By common consent, the West Indies are in disarray, to such an extent that England can look upon the tour that opens their year as their best chance since Colin Cowdrey's tourists won 1-0 in 1968 of coming back from the Caribbean victorious, as the persuasive voices who talked Atherton down from the brink of resignation last August will have pointed out.
Significantly, Atherton goes with a team that truly can be called his own. Nine of those travelling were with him on his first venture to the West Indies four years ago, when he declared that he would pick young players and back them all the way. That policy has been blown off course a few times in the interim but here is a belated opportunity for those in whom he showed faith then - Hussain, Ramprakash, Caddick and Tufnell principal among them - to prove his judgment correct. Should they succeed, so will have Atherton.

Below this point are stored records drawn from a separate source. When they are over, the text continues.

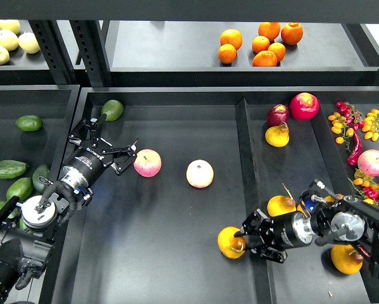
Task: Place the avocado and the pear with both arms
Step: 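Carry the pear with the right gripper into the pear bin and lower it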
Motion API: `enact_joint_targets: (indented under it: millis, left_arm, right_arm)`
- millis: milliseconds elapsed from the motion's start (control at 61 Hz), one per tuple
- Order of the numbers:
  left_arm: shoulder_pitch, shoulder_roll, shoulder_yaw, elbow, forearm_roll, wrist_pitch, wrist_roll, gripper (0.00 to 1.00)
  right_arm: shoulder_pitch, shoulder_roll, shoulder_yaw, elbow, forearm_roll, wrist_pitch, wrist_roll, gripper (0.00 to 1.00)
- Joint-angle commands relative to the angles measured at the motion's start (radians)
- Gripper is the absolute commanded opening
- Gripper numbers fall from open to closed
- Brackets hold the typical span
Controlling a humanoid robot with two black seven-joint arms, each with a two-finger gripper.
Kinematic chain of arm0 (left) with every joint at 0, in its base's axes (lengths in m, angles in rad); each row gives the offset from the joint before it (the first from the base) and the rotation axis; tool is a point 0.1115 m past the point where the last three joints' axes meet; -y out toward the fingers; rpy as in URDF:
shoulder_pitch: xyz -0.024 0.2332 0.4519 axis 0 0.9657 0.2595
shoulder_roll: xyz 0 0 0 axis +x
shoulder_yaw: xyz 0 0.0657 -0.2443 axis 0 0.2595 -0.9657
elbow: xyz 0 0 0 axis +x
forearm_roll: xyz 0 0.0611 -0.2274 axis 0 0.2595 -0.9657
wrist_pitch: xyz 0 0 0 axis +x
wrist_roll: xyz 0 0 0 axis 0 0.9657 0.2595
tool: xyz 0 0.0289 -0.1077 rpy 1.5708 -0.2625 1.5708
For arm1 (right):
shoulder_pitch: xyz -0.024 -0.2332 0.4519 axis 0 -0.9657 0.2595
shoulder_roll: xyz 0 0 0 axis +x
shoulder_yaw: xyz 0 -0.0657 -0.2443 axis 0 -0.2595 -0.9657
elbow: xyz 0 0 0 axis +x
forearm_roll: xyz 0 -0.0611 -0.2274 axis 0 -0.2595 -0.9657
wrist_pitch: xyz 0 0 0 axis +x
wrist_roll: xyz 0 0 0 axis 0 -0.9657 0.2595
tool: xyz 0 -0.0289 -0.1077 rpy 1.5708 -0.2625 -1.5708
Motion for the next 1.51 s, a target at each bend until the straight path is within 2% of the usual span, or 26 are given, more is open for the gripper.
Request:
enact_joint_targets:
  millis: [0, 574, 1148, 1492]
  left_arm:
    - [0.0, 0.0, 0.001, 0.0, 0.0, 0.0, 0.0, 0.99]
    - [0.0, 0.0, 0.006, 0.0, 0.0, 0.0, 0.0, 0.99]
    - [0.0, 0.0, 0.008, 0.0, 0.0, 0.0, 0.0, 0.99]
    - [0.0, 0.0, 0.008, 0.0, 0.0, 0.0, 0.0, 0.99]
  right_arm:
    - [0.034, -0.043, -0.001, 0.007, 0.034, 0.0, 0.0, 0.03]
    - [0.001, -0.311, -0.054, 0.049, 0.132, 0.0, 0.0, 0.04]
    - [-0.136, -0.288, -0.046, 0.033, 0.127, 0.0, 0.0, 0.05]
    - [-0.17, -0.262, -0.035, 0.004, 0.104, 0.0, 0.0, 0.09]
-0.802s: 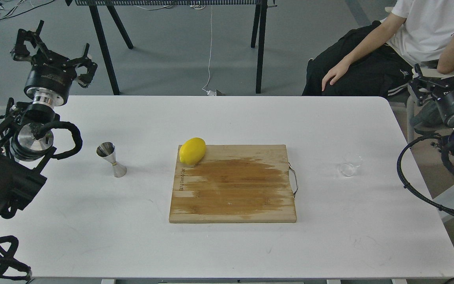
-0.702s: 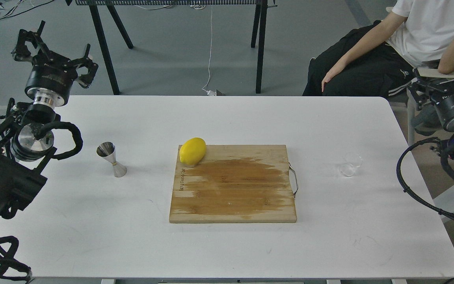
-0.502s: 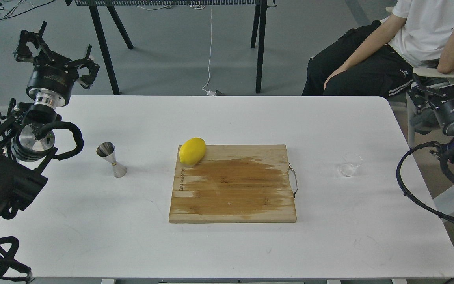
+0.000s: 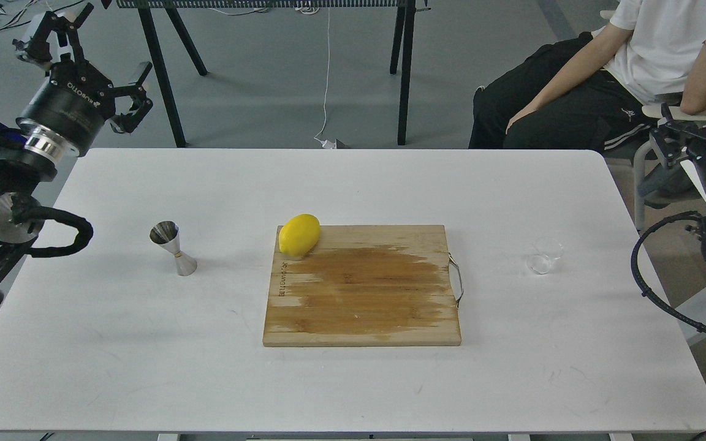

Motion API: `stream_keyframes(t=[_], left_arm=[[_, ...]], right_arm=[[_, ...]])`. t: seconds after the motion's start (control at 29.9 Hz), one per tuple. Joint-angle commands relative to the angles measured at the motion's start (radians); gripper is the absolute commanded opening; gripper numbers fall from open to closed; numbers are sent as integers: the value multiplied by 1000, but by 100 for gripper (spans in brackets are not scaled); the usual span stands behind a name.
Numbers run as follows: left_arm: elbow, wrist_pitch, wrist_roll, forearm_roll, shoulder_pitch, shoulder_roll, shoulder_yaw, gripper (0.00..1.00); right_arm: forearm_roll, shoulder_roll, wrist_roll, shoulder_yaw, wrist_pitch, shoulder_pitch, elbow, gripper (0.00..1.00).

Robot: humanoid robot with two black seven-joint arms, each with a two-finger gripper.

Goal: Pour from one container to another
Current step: 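Lower the left gripper from its raised pose toward the metal jigger, then close the left gripper around the metal jigger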

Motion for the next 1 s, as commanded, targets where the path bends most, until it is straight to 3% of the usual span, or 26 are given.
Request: stream_keyframes(t=[0.0, 0.1, 0.27, 0.43, 0.53, 0.7, 0.97], left_arm=[[-138, 42, -10, 189, 84, 114, 8, 99], [-265, 85, -14, 322, 161, 211, 6, 97], [-463, 269, -13, 461, 251, 314, 9, 96], [-501, 367, -17, 689, 314, 342, 41, 96], [-447, 474, -49, 957, 385, 334, 63, 96], [-317, 677, -52, 1260, 451, 274, 115, 96], [27, 761, -57, 1474, 451, 107, 215, 95]], right_arm=[[1, -8, -6, -7, 0, -1, 3, 100], [3, 2, 1, -5, 0, -6, 4, 100], [4, 23, -1, -7, 0, -20, 12, 100], [3, 22, -4, -5, 0, -29, 29, 100], [1, 14, -6, -5, 0, -32, 26, 100], [-1, 11, -6, -5, 0, -58, 23, 100], [9, 15, 2, 33, 0, -75, 32, 100]])
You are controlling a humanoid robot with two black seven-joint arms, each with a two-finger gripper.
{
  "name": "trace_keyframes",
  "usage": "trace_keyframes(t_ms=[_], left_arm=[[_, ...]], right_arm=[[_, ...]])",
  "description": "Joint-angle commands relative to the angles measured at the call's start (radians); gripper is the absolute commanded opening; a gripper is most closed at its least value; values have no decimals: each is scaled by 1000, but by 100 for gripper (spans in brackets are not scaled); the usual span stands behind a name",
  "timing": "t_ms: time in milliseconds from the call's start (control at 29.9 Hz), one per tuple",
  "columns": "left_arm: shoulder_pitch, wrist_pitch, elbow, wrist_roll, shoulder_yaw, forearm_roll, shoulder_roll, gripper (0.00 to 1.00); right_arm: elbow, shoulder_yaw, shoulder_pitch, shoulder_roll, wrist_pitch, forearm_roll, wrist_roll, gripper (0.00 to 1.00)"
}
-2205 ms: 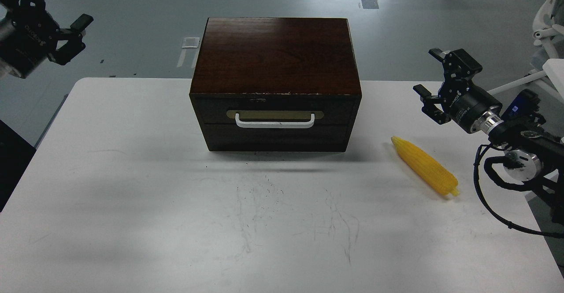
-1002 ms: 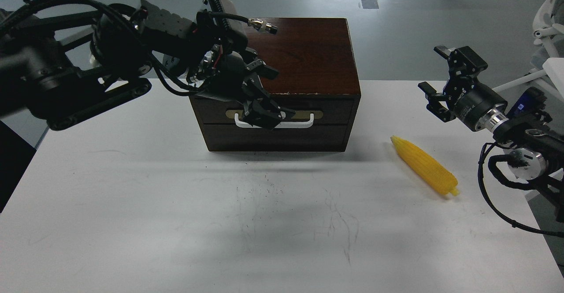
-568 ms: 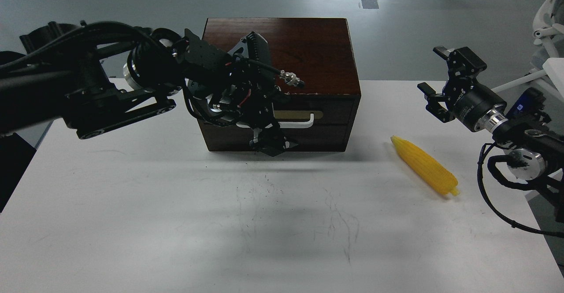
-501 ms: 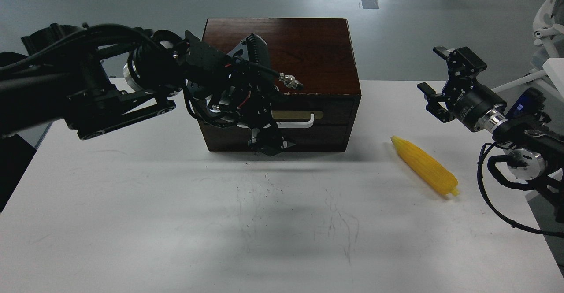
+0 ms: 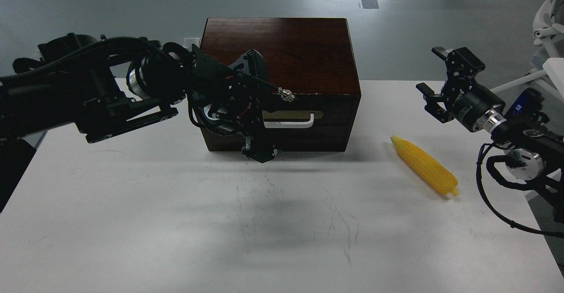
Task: Put corn in drawer with both arms
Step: 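Pull the drawer handle toward the robot with the left gripper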
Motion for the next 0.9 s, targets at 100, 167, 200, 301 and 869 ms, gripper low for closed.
trace_keyframes(t_ms=[100,167,200,301,869], left_arm=[[12,0,2,0,0,1,-3,99],[22,0,14,0,0,1,-6,99],[22,0,17,0,0,1,-7,99],[25,0,28,0,0,1,-13,99],[39,0,19,0,31,-3,-21,99]], right_arm=[[2,0,-2,-1,0,0,0,100],[2,0,-2,-1,0,0,0,100],[2,0,-2,-1,0,0,0,100],[2,2,-2,-3,0,0,0,100],[2,3,-9,-7,0,0,0,100]])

Naturally, the outcome of the five-Test series will colour the mood of next summer, when England play South Africa in five Tests and Sri Lanka in one. In some ways, unless the signals prove to have been misleading, the South Africans represent a more potent challenge than the West Indies to the theory that England are on an upward curve. If Atherton comes home triumphant in April, his reputation could be in ruins again by August and Allan Donald, rather than Brian Lara, might be the man who decides his place in history. Alternatively, Donald may teach Adam Hollioake that a hard road lies ahead.
For Atherton, much depends on whether they can replace the injured Darren Gough adequately, and whether his supporting cast can overcome the one area of experience in which they are lacking: that of beating decent opposition. But my hunch is that he made the right decision to stay on.
Prediction: Vindication rather than vilification for Atherton; and at home a Nottinghamshire revival.